19  Regularization

Author
Affiliation

Dr. Devan Becker

Jam: Ted Lasso Theme by Marcus Mumford and Tom Howe

Published

2024-07-24

19.1 Loss Functions

Why are we minimizing the sum of squares?

The MSE is defined as: \[ MSE(\underline\beta) = \frac{1}{n}\sum_{i=1}^n\left(y_i-\beta_0-\sum_{j=1}^p\beta_jx_{ij}\right)^2 \] This is the Maximum Likelihood Estimate, which seeks to model the mean of \(Y\) at each value of \(X\), \(E(Y) = X\underline\beta\), with Gaussian errors.

MSE, seen as a function of \(\underline\beta\), is a loss function, i.e. the function we minimize to find our estimates.

But it’s FAR from the only loss function.

Other loss functions

By minimizing \[ MAE(\underline\beta) = \frac{1}{n}\sum_{i=1}^n\left|y_i-\beta_0-\sum_{j=1}^p\beta_jx_{ij}\right| \] we end up estimating the \(median\) of \(Y\).

Others:

  • Mean Absolute Log Error
    • Lower penalty for larger errors.
    • More robust to outliers?
  • Mean Relative Error
    • Penalize errors relative to size of \(y\) (larger errors at large \(y\) values aren’t as big of a deal).
    • Assumes that variance depends on mean (kinda like Poisson).
  • etc.

Loss Function Summary

  • Minimize the loss function with respect to the parameters of interest.
  • For the same parameters, there can be many loss functions.
  • Other names:
    • Likelihood function (special case of loss function)
    • Cost function (synonym)

19.2 Regularization

Regular Methods

Ordinary least squares is a minimization problem: \[ RSS = \sum_{i=1}^n\left(y_i-\beta_0-\sum_{j=1}^p\beta_jx_{ij}\right)^2 \]

The parameters are unconstrained.

Regularization is a method for constraining the parameters to prevent overfitting.

Regularization Constraints

Let’s arbitrarily say that \(\sum_{j=1}^p \beta_j = 10\).

With this constraint, one large \(\beta_j\) can be countered by a large negative \(\beta_k\).

Regularizing with Norms

The \(L_p\)-norm of a vector is: \[ ||\underline\beta||_p = \left(\sum_{j=1}^q|\beta_q|^p\right)^{1/p} \]

  • When \(p = 2\), this is the Euclidean distance.
    • Pythagoras strikes again!
  • When \(p = 1\), this is the sum of absolute values.
  • When \(p=\infty\), this ends up being max(\(|\underline\beta|\)).
    • Not useful for our purposes, but interesting!

Why choose \(||\underline\beta||_p = 10\)?

Or, in general, why choose a particular value of \(s\) in \(||\underline\beta||_p = s\)?

There’s no good reason to choose a particular value of \(s\), but regularizing stops us from having steep slopes for predictors that aren’t actually related.

In other words, we ignore spurious patterns!

Too little regularization and we just have the OLS estimate.
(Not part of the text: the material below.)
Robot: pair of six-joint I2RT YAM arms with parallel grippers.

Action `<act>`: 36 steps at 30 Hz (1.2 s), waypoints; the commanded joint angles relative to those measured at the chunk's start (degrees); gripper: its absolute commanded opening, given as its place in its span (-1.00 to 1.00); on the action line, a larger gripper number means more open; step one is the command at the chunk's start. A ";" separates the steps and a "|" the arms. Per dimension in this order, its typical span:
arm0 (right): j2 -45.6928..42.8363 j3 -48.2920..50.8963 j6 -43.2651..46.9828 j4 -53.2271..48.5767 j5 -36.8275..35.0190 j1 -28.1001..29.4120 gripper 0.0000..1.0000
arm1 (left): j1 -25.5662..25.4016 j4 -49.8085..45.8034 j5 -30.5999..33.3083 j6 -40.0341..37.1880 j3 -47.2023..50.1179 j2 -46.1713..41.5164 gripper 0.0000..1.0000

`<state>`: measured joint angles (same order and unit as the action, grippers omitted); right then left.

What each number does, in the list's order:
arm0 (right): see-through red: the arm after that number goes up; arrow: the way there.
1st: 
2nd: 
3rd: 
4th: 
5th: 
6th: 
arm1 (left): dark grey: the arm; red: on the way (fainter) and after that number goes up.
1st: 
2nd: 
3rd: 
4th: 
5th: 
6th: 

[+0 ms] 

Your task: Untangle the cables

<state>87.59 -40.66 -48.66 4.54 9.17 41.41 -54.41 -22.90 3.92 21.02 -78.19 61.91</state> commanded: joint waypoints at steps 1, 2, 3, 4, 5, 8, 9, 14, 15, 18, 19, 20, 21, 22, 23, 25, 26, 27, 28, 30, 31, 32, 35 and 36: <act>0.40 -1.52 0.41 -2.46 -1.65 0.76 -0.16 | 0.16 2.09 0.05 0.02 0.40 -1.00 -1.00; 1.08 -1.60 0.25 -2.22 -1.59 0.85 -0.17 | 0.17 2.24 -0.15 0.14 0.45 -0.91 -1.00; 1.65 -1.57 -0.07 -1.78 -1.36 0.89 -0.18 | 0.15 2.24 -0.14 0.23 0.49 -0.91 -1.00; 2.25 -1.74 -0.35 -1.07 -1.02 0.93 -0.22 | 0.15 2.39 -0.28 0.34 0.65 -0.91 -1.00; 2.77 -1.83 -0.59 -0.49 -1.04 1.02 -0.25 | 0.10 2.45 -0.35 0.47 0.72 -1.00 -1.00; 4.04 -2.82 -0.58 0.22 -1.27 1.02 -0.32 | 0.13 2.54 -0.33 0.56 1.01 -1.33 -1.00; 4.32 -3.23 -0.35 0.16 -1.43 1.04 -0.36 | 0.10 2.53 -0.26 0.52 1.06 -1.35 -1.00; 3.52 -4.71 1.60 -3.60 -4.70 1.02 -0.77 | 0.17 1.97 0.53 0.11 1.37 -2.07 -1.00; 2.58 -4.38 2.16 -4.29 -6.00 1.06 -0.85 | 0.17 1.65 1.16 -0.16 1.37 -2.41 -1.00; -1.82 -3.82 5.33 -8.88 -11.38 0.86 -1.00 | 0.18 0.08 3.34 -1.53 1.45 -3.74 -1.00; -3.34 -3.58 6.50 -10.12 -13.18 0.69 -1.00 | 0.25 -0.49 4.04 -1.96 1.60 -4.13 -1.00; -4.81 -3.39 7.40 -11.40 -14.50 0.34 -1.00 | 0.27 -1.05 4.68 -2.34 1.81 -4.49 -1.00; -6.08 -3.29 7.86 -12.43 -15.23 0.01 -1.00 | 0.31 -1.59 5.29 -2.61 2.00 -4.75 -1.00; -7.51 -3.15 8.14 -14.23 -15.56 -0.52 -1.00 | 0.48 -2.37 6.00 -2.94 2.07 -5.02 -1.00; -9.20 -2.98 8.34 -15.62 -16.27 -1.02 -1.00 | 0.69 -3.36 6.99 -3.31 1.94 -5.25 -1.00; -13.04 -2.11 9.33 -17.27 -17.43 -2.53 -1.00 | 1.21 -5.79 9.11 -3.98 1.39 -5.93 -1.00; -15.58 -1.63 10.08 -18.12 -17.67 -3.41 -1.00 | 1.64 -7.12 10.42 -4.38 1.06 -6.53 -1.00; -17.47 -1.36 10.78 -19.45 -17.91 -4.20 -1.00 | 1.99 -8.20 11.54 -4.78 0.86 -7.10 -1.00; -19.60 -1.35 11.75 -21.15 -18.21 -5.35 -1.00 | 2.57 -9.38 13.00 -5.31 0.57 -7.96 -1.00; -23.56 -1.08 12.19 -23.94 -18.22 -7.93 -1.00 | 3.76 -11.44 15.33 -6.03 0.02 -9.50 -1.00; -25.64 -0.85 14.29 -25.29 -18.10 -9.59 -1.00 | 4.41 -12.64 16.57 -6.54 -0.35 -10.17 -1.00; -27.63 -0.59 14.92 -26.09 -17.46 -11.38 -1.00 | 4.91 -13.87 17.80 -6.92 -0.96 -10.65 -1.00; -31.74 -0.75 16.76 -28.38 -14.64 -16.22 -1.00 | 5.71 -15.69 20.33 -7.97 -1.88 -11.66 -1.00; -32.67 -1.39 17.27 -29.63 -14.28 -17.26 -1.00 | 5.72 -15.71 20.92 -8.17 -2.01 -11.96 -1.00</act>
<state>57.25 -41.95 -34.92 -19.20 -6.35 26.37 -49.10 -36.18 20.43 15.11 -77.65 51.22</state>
Too much regularization and we restrict the parameters too much.

Choosing \(s\) in \(||\underline\beta||_p = s\)

  • Recall: more flexible models are able to estimate more subtle patterns, but may find patterns that aren’t there.
    • Too flexible = bad out-of-sample prediction.
  • For linear models, the least flexible model is one where all \(\beta_j\) values are given a fixed value.
    • For example, all are 0.

For a linear model, restricting the values with \(||\underline\beta||_p = s\) reduces flexibility, which can improve out-of-sample prediction performance.

MLE estimates of \(\underline\beta\) are unbiased

… therefore constrained estimates are biased.

But what about the scales of the features?

What a great question! Thank you so much for asking! You must be smart.

For \(||\underline\beta||_p\) to make sense, the predictors must all have the same scale.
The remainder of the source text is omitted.